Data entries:

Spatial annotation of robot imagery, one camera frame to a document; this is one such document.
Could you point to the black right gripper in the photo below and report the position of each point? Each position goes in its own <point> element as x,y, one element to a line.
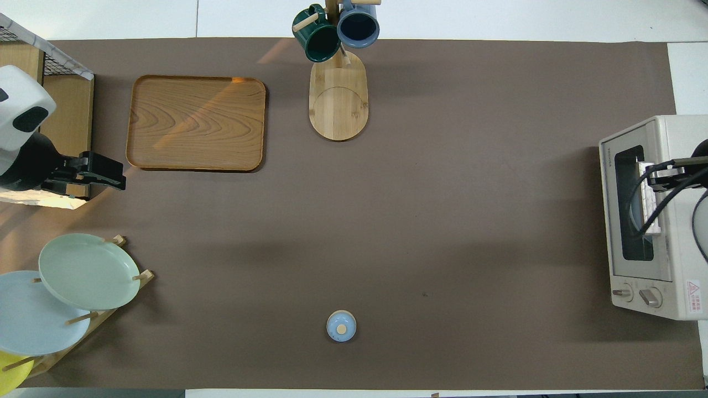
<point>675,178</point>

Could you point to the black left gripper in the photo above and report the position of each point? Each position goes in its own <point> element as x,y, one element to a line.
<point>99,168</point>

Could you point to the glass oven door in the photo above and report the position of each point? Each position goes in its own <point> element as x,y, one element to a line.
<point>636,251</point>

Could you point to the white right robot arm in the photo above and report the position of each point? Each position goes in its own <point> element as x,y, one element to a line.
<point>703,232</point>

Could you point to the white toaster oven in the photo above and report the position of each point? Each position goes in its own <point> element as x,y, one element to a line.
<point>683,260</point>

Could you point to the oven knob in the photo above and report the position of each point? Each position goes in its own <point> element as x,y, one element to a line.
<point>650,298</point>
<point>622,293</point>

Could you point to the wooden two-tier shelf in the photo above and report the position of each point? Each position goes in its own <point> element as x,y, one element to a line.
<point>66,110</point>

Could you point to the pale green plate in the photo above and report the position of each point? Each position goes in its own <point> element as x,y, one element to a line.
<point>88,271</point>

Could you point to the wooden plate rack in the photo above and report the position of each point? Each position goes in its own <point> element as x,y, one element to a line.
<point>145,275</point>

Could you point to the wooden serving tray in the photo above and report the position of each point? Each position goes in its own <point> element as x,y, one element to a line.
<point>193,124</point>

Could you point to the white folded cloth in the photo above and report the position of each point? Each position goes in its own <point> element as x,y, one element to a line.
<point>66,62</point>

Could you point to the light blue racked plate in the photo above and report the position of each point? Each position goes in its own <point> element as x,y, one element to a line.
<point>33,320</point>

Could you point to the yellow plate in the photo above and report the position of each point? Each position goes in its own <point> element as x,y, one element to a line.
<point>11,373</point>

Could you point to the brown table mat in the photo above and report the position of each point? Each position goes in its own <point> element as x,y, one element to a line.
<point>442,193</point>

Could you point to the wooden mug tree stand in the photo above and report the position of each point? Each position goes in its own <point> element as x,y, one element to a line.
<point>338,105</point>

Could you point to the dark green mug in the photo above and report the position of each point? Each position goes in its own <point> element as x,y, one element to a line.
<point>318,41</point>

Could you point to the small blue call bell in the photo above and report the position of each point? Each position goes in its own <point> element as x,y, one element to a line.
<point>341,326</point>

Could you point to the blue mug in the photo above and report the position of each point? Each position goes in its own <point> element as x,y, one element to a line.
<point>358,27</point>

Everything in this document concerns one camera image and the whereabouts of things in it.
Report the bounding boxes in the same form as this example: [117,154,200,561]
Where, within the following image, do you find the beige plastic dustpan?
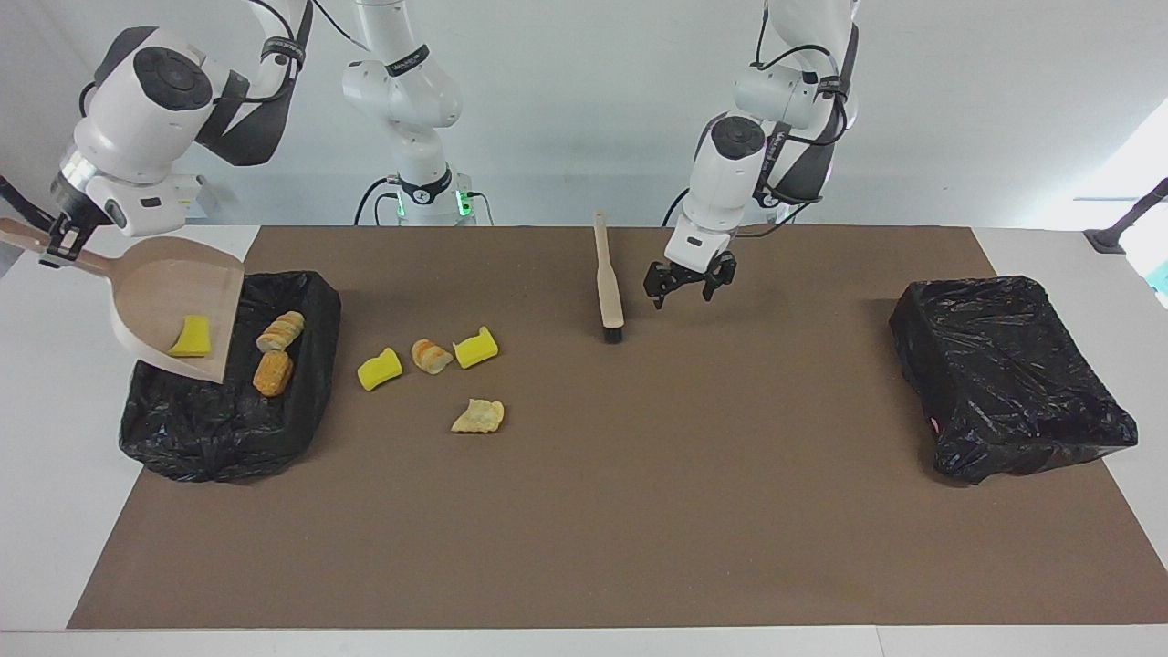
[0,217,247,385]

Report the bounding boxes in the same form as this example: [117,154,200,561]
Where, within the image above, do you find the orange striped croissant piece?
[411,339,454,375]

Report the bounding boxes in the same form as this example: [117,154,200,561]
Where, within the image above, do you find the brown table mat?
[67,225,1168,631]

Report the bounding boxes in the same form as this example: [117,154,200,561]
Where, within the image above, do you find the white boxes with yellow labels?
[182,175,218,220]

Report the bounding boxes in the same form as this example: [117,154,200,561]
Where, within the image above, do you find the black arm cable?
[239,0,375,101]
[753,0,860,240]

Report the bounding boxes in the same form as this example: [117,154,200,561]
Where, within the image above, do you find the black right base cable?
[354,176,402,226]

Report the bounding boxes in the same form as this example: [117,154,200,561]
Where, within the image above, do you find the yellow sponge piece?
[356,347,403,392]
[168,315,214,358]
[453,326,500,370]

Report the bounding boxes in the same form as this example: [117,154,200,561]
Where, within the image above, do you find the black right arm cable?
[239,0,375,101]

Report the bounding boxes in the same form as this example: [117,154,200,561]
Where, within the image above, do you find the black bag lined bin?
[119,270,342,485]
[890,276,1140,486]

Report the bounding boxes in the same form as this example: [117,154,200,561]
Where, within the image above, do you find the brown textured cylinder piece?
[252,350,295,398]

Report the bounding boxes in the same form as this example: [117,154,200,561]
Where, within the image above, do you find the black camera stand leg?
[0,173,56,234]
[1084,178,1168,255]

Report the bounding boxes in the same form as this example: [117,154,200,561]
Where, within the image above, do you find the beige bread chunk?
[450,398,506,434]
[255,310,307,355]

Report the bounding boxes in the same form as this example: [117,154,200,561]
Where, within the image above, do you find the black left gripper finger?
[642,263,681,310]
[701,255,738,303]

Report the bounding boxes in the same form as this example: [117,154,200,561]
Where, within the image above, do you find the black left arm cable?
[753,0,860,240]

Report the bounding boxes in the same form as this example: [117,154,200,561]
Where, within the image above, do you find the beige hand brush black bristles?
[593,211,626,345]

--

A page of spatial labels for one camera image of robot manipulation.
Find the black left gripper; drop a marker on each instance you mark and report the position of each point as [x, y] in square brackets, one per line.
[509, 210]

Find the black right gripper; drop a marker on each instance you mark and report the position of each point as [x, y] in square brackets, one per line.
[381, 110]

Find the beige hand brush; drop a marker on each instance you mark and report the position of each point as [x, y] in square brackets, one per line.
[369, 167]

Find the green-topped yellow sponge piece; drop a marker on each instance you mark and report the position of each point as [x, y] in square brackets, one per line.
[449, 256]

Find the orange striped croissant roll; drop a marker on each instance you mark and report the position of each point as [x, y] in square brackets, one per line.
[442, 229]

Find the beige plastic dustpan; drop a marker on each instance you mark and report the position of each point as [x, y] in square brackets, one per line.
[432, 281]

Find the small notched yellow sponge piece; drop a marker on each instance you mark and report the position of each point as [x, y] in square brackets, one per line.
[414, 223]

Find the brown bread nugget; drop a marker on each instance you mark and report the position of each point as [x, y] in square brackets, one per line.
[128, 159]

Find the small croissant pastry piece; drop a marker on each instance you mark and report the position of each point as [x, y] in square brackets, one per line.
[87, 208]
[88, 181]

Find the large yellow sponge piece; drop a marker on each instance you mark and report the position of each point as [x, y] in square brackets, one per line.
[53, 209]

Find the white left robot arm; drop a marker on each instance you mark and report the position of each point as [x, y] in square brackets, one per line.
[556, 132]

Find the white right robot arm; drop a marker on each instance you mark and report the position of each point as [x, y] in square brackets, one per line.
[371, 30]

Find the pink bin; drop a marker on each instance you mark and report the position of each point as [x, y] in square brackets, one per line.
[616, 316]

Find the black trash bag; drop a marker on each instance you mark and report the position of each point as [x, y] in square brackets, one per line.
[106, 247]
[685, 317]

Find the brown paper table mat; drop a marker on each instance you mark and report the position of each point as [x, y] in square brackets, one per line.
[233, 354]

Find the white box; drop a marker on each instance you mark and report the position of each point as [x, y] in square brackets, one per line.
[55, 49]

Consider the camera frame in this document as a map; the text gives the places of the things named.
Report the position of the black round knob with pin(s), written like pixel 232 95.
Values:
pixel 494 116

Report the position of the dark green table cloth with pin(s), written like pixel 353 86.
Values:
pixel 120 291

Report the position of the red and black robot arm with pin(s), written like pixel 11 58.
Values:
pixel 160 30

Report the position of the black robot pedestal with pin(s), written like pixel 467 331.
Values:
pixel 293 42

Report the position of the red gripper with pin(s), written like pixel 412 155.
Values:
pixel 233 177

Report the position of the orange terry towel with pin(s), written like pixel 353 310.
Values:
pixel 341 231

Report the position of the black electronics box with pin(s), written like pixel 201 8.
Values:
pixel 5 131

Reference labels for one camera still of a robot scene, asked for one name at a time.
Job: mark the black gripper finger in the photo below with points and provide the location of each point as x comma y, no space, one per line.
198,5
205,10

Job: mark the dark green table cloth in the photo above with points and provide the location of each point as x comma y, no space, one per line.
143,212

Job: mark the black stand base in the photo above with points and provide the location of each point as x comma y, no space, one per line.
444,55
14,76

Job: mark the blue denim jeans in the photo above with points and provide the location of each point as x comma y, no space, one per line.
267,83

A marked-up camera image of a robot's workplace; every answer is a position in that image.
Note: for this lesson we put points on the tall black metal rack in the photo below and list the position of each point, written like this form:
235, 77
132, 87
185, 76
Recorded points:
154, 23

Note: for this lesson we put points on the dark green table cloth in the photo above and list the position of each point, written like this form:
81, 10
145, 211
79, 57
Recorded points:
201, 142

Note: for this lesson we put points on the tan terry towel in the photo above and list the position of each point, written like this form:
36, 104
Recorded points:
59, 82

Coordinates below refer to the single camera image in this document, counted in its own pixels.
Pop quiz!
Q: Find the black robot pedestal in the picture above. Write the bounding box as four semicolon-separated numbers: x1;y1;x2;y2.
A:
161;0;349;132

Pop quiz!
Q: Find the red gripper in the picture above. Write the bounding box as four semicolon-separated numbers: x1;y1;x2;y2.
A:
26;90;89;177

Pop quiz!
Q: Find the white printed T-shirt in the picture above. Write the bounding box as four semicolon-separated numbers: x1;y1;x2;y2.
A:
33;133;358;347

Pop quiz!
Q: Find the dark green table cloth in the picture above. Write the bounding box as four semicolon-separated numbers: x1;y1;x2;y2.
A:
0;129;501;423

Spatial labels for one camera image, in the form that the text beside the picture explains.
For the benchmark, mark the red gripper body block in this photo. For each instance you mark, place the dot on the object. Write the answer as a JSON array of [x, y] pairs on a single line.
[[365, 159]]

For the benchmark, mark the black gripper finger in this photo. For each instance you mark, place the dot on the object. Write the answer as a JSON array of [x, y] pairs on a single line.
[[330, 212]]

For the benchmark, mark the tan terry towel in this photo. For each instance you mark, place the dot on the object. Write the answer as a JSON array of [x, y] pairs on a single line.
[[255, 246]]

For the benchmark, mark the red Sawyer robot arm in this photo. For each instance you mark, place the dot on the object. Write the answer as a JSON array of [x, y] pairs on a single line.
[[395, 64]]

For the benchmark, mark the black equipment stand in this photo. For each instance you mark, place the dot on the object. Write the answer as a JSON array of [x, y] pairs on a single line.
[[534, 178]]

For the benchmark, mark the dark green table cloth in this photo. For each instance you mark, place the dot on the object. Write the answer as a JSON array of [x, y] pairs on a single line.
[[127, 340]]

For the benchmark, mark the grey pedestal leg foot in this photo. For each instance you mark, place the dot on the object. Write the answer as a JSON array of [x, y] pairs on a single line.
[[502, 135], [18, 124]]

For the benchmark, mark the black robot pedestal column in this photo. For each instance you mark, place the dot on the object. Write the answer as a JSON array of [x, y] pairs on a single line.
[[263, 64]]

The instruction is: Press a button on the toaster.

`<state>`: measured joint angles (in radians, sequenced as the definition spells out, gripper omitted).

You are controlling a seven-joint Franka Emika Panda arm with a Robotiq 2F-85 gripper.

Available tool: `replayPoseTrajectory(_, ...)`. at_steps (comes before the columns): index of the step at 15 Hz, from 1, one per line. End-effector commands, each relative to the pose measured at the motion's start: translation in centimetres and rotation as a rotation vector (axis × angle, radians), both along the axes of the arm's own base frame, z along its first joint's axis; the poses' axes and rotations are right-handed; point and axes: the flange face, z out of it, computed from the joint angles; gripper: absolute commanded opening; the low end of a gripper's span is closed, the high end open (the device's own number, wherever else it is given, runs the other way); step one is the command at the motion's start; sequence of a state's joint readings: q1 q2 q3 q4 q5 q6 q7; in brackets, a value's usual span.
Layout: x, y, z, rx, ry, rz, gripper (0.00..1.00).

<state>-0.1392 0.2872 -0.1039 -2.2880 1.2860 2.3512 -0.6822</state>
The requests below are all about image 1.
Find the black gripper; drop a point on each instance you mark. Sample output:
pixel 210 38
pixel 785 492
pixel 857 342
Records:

* * *

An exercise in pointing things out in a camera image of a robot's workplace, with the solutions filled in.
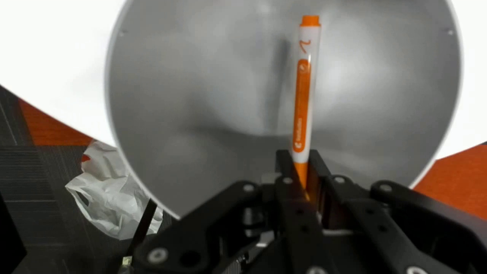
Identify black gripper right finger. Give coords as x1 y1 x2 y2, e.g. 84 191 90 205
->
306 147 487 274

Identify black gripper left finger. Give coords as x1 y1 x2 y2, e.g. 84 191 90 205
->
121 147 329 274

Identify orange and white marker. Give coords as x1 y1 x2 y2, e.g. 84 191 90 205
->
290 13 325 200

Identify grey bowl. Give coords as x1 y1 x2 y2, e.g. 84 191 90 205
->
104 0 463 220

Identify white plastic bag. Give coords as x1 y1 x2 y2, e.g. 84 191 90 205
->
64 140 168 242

▸ Problem to work on:
Show each line of the data that contains the string "list".

▸ Answer space:
Note: for this lesson we put points on the tall black metal rack in the photo below and list the position of each point, written like this form:
Note: for this lesson we put points on the dark green table cloth in the photo above and list the position of each point, written like this form:
Note: for this lesson we put points on the tan terry towel in the photo above and list the position of each point, written like this form:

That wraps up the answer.